La propaganda nordcoreana ha messo al bando le canzoni della resistenza. Nell’attesa dell’annunciato concerto a Pyongyang della band slovena Laibach per celebrare il sessantesimo anniversario dell’indipendenza dal Giappone, le attenzioni del regime si concentrano sulla censura della musica. Non si tratta soltanto del K-pop sudcoreano o di album occidentali. La scure dei censori si sta abbattendo anche sui brani nordcoreani che potrebbero insinuare nei cittadini l’idea della protesta o della critica. Un tentativo apparente di evitare ipotetiche tensioni e instabilità politica.

Le ultime direttive diramate dal Dipartimento di Propaganda includono una nuova lista di canzoni proibite. Secondo quanto riportano fonti citate dal Daily NK, sito vicino all’ambiente degli esuli e dei rifugiati nordcoreani, i divieti comprendono anche colonne sonore di film girati in Corea del Nord. Tra i brani menzionati, alcuni fanno parte delle musiche di Im Kkeok Jeong, produzione che racconta la storia di un eroe contadino del XVI secolo, la cui figura può essere accostata a quella di Robin Hood.

Un brano come “Entrate in azione fratelli“, spiega il sito, è infatti ritenuto quanto meno pericoloso con strofe che parlano di lacrime e sangue o di genitori e bambini impoveriti. E per questo già anni fa era stato inserito nella lista nera. Le situazioni cantate possono infatti essere messe a paragone con le condizioni della popolazione. Lo stesso vale per un’altra canzone, Vendetta, il cui titolo e contenuto non sono graditi alla propaganda. Pertanto non vanno soltanto vietate, ma distrutte. Gli incaricati del governo, continua il resoconto, sequestrano cassette e cd per poi bruciarli. Non senza qualche attrito con la popolazione. Soprattutto perché per diversi nordcoreani è difficile capire la regione per la quale una canzone prodotta nel Paese dovrebbe essere vietata. L’effetto indesiderato di tali misure è, inoltre, il rinnovato interesse per canzoni della tradizione che, altrimenti, sarebbero state dimenticate.

A rinforzare lo spirito patriottico dei nordcoreani, nelle intenzioni del governo, ci dovranno invece pensare le band impegnate nella competizione per celebrare l’anniversario della fine del conflitto coreano del 1950-53, o come è chiamato a Nord del 38esimo parallelo, l’anniversario della vittoria nella Grande guerra per la liberazione della madrepatria. La scaletta, come riporta l’agenzia ufficiale Kcna, è stata composta prevalentemente da canti di guerra e l’intera manifestazione aperta dalla “Canzone del generale Kim Il Sung“. Altri titoli comprendono la “Canzone della difesa nazione“, “Andremo sul monte Paektu“, riferimento alla montagna sacra per i coreani, e “La battaglia decisiva“. Il tutto condito da attacchi contro l’imperialismo statunitense e glorificazioni delle capacità militari di Kim Il Sung.

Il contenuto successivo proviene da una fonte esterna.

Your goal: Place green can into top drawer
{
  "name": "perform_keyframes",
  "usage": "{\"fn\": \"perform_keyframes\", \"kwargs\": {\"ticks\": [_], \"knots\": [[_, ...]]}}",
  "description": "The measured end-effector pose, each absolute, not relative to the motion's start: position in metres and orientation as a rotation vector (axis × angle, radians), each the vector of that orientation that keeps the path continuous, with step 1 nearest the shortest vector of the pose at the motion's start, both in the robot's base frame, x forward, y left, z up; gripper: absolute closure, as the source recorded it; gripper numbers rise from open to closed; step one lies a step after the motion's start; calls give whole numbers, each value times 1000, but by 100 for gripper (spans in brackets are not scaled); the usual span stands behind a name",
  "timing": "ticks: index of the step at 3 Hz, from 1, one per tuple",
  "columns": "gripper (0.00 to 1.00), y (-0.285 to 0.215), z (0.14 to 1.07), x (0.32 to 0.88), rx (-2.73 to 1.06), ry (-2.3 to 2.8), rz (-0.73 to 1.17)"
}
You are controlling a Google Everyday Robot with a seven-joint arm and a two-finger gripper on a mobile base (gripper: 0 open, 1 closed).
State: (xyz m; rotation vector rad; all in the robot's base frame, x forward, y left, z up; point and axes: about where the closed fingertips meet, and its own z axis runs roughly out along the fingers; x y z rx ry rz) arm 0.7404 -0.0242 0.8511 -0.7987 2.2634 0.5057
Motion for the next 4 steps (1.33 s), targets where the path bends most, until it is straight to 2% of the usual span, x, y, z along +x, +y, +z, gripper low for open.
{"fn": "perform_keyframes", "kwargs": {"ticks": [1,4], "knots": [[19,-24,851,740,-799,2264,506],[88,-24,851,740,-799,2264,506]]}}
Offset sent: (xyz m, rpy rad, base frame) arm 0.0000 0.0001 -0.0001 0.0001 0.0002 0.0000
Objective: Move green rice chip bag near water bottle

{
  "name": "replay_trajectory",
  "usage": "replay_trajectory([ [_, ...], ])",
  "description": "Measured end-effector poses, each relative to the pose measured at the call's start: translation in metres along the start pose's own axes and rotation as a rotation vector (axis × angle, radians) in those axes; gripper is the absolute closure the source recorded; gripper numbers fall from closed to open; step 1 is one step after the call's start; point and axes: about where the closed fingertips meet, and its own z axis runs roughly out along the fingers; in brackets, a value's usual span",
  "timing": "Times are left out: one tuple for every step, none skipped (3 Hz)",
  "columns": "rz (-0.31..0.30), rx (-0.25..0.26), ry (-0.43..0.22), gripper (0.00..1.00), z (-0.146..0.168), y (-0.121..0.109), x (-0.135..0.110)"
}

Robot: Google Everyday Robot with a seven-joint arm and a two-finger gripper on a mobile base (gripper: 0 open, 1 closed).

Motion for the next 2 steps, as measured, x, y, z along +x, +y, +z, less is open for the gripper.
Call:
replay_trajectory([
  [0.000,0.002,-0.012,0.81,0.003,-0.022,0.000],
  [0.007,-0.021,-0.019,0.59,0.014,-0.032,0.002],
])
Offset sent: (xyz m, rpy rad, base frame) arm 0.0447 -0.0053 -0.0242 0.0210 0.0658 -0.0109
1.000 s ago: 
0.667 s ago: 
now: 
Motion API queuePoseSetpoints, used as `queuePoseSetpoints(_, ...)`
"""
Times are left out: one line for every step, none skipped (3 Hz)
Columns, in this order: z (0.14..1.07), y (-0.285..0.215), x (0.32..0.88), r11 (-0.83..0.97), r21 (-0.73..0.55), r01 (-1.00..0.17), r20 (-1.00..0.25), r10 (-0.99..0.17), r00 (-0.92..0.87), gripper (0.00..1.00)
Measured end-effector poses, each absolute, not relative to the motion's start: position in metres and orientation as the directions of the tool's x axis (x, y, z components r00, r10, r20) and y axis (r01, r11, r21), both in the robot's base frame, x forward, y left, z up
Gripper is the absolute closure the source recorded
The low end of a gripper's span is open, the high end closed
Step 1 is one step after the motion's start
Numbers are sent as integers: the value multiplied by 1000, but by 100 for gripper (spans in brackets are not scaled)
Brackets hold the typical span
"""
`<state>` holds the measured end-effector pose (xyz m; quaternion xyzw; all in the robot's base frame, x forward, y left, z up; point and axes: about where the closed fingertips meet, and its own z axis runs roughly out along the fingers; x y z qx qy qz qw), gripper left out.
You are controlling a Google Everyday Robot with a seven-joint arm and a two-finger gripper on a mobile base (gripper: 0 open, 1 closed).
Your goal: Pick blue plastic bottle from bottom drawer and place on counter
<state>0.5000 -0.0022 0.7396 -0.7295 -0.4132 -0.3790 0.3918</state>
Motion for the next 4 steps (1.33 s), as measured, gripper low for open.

I prossimi 19 e 20 agosto il clima dovrebbe invece essere diverso nel caso la controversa band industrial rock Laibach, primo gruppo straniero a farlo, salga veramente sul palco del conservatorio di Pyongyang, davanti a un pubblico di circa mille persone. Anche gli sloveni, per quanto iconoclasti, hanno però spiegato di dover adattare la scaletta al contesto, suonando anche brani della tradizione coreana. E sul timore della censura, Ivan Novak, uno dei componenti, ha spiegato in una recente intervista che lui e i compagni si comporteranno “come i normali ospiti dovrebbero fare”. Sul fronte delle opinioni politiche, comunque, non dovrebbero scontentare più di tanto il regime, in particolare imputando l’attuale situazione nella penisola all’intervento di potenze straniere, ossia Usa e Cina. Musica per le orecchie di Kim e generali.